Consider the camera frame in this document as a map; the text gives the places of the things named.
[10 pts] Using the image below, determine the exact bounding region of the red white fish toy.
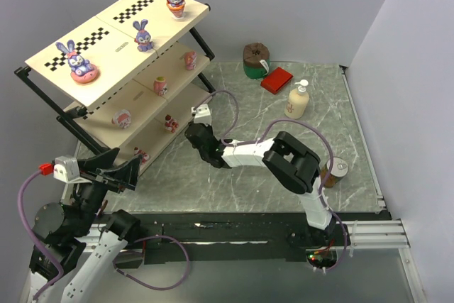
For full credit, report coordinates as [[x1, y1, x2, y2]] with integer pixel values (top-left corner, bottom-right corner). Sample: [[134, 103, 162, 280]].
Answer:
[[133, 147, 150, 165]]

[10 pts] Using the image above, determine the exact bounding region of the strawberry cake toy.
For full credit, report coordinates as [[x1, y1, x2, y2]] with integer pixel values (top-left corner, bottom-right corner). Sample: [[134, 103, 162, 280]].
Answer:
[[164, 114, 179, 133]]

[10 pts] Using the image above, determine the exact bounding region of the pink white small toy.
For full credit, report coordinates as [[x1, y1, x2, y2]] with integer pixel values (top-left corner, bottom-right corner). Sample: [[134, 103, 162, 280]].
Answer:
[[111, 109, 131, 129]]

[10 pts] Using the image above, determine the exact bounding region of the pink roll cake toy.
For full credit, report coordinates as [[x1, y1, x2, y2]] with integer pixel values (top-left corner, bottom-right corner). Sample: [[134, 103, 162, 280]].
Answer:
[[153, 77, 168, 97]]

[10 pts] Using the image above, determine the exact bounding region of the pink piglet toy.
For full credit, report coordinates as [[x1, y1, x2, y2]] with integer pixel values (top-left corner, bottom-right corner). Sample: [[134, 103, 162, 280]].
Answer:
[[184, 51, 197, 70]]

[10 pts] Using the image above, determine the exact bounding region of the purple sitting bunny toy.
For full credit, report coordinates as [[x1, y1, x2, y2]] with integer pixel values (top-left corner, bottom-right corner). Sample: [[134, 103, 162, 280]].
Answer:
[[133, 19, 153, 52]]

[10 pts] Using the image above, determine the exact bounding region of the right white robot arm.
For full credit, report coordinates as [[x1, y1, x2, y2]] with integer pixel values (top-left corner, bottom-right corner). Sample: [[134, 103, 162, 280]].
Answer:
[[184, 123, 336, 237]]

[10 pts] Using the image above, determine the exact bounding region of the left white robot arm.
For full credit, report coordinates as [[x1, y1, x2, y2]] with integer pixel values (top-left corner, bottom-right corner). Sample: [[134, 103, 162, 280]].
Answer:
[[23, 148, 143, 302]]

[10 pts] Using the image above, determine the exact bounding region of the beige three-tier shelf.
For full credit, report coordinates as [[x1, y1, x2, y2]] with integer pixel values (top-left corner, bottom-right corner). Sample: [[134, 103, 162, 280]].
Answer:
[[16, 0, 214, 168]]

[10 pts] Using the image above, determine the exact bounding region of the red box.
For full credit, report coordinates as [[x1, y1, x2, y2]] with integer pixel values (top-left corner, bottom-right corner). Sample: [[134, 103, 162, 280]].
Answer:
[[260, 67, 293, 94]]

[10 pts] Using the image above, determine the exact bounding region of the brown green plush toy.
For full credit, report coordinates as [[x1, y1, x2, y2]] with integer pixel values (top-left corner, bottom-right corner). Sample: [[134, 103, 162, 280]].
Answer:
[[243, 43, 270, 79]]

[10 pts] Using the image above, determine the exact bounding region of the beige soap pump bottle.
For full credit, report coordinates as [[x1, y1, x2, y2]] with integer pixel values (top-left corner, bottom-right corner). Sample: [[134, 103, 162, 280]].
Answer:
[[284, 79, 310, 119]]

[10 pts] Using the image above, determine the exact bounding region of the tin can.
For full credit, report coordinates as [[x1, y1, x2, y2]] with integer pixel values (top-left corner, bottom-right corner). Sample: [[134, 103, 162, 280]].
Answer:
[[320, 157, 349, 188]]

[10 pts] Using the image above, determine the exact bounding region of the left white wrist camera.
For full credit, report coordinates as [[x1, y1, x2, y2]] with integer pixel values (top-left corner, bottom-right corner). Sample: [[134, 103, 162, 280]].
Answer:
[[53, 156, 79, 183]]

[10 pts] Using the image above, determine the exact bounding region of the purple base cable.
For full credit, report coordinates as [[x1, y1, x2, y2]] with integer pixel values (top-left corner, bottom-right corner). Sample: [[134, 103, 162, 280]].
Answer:
[[112, 235, 191, 290]]

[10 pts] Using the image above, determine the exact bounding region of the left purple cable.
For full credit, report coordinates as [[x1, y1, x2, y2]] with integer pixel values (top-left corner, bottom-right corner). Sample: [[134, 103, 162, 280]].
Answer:
[[16, 170, 65, 300]]

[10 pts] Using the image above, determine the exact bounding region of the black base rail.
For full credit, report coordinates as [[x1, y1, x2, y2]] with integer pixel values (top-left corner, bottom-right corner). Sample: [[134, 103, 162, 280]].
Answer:
[[97, 210, 359, 265]]

────────

▶ [To do]:
Only the lines from the start of the records through the line containing "strawberry cake toy." should be repeated, word for word, with the pictures left out.

▶ [Answer for this exercise]:
Consider the camera frame in this document as a map; the text gives the places of the things named.
[10 pts] Using the image below, determine the exact bounding region of the red white fish toy.
For full credit, report coordinates as [[x1, y1, x2, y2]] with integer pixel values (top-left corner, bottom-right corner). Sample: [[134, 103, 162, 280]].
Answer:
[[133, 147, 150, 165]]

[10 pts] Using the image above, determine the exact bounding region of the strawberry cake toy.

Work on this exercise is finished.